In an effort to supplement empirical studies of performance-based pay, and to include penalty-contingencies, which are actually quite common, McLean Parks and Hesford undertook a controlled study.  Rather than the obvious choice of rats as participants, the authors brought in a random sample of students, paying them for solving anagrams under three compensation packages: flat salary, performance-based bonus, and performance-based penalty.  Each student was given a package with instructions, a “high-quality attractive pen” (keep your eye on these), and self-evaluation forms. Once they turned in the self-scored performance sheets, they threw away their actual work, allowing plenty of opportunity for fraud.

Basic results: those receiving flat salaries were the most honest in their reporting, those on bonus-contingent schedules were less honest, and those on penalty-contingent schedules were the least honest.  Even worse, when no ethics statement was signed, those on penalty-contingent pay were three times as likely as those on salary, and twice as likely as those on bonus-contingent pay, to steal those attractive pens.

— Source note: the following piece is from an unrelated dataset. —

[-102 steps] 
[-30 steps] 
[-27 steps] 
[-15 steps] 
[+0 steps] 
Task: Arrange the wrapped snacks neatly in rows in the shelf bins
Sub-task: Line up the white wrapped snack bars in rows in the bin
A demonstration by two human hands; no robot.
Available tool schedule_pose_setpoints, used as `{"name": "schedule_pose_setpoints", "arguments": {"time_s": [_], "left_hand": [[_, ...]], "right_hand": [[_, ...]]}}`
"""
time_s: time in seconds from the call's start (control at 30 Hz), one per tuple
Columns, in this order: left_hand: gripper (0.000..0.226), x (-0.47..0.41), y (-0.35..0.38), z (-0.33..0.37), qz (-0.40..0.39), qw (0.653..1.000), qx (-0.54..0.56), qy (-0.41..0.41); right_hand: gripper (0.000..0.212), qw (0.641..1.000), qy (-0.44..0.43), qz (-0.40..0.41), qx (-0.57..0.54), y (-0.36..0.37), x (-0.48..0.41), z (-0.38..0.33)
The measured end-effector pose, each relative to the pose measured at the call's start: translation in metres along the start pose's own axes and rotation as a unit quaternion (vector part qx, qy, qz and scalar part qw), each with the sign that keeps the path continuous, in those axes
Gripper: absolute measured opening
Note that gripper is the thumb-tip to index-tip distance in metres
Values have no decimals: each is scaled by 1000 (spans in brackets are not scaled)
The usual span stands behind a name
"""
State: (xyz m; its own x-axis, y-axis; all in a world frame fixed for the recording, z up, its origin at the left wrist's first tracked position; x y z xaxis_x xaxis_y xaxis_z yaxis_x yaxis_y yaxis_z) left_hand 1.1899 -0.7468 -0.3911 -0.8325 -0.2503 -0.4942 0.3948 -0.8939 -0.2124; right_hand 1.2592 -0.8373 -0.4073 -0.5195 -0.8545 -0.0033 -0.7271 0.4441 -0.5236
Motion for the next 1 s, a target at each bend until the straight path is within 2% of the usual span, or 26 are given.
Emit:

The authors unearthed a concern about the use of ethics statements, such as the attestations all CEOs must sign under Sarbanes/Oxley.  Although, overall, 46% of those who did not sign such statements stole their pens, and only 29% of those who did sign statements did not “misappropriate assets,” the details are more complicated.  Those facing performance-based penalties were more likely to misrepresent their performance if they had signed such statements than if they had not. The authors suspect that the existence of the statements themselves suggested to the agents that the principals were weak on apprehending fraud. Why else would they be required to sign such statements?

McLean Parks sums up: “For years we have touted the basic mantra of pay for performance because that's the way you get the best performance. Maybe you get the best performance reported, but what's the underlying performance?"